Van Middelaar: Für viele Mitgliedsstaaten ist das Bekenntnis zur Rechtsstaatlichkeit konstitutiv, Teil der europäischen Identität. Es kann sein, dass einzelne Mitgliedsländer diesen Bogen überspannen und es hierüber zum Bruch kommt, etwa mit Ungarn oder Polen. Durch den geopolitischen Druck entsteht zudem eine neue Dynamik. Die ungarische Regierung pflegt ein besonders behagliches Verhältnis zu China und verhindert dadurch oft ein entschlosseneres Auftreten der EU. Auch deshalb geht die Geduld mit Budapest zu Ende.

Krastev: Viktor Orbán hat in der Vergangenheit immer wieder die Grenzen der EU getestet. Nun gibt es neue Grenzen: Wer die strategischen Interessen der EU gegenüber China schwächt, muss künftig damit rechnen, dafür bestraft zu werden. Jedes Land wird so dazu gezwungen, sich zu entscheiden – für die Gemeinschaft oder für die Einsamkeit. Das gilt nicht nur für Ungarn. Auch Deutschland muss sich vor Augen führen, inwieweit es die EU schwächt, wenn ein chinesischer Konzern die Infrastruktur für das neue Mobilfunknetz 5G baut.
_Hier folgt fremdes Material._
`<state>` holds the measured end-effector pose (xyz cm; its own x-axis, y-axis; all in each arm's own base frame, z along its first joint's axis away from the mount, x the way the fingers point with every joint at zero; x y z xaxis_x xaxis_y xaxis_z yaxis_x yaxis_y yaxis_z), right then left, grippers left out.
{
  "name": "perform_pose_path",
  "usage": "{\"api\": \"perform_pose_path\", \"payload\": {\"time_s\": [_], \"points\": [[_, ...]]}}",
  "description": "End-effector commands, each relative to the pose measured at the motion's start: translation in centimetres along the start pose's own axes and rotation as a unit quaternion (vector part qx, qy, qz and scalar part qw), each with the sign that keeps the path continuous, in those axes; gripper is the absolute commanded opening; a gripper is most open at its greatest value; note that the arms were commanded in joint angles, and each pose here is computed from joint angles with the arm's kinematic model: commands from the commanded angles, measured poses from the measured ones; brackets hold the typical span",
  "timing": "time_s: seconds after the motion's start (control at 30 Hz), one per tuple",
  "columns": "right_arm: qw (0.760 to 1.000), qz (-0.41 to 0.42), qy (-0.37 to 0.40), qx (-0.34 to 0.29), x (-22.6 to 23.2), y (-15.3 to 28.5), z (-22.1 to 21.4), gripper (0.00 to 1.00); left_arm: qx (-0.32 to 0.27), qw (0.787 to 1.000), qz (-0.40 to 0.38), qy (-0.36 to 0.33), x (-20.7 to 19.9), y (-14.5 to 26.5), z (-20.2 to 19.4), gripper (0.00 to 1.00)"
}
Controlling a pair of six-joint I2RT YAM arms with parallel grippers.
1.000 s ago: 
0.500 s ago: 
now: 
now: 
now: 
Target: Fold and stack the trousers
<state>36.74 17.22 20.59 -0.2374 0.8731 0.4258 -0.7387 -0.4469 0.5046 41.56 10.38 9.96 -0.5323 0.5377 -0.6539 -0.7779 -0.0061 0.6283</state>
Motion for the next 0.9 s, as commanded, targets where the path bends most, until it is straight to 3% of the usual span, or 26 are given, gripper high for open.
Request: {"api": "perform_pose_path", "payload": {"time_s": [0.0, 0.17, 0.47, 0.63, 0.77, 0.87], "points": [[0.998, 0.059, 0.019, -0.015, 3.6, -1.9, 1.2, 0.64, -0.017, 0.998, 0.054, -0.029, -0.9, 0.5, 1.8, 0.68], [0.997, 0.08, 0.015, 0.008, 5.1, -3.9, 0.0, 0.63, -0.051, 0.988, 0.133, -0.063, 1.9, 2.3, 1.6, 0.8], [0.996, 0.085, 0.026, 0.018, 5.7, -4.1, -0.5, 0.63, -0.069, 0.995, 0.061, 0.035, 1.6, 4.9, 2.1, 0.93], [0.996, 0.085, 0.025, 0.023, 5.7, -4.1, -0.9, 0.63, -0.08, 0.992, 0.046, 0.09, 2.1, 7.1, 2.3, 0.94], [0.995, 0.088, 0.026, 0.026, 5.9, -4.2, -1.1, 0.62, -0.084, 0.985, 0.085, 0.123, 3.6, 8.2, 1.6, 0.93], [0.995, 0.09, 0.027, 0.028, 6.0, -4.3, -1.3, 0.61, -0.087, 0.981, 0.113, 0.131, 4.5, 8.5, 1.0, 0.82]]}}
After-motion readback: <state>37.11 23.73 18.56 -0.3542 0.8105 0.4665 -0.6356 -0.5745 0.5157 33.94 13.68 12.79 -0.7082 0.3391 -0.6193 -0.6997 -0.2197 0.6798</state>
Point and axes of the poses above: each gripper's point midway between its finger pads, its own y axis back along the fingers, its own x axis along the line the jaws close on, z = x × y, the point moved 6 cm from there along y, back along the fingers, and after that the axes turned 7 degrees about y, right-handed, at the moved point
ZEIT: Angela Merkel hat 15 Jahre lang die europäische Politik geprägt, die Ratspräsidentschaft ist voraussichtlich ihr letzter großer Auftritt. Was bedeutet es für die EU, wenn Merkel aufhört?

Van Middelaar: Deutsche Kanzler neigen zu langen Amtszeiten. (lacht) Deutschland ist in diesen 15 Jahren sehr viel mächtiger geworden, Angela Merkel hat diese Entwicklung begleitet und gestaltet. Es gibt keinen anderen nationalen Politiker, der ihre Rolle in dieser Weise ausfüllen könnte. Wenn sie ausscheidet, wird das für Unruhe in der EU sorgen. Die anderen werden versuchen, sich zu positionieren, allen voran der französische Präsident. Aber es wird eine Lücke entstehen. Merkel selbst will nun beweisen, dass sie mehr ist als eine "Krisenkanzlerin". Mit der jüngsten deutsch-französischen Initiative hat sie die Tür für ein geeinteres Europa aufgestoßen.

Krastev: Bis zum Beginn der Corona-Krise war unklar, worin Merkels Erbe bestehen würde. Nun hat sie die geopolitische Identität der EU und damit die deutschen Interessen in Europa völlig neu definiert. Egal wer ihr als Kanzler nachfolgt, das wird bleiben.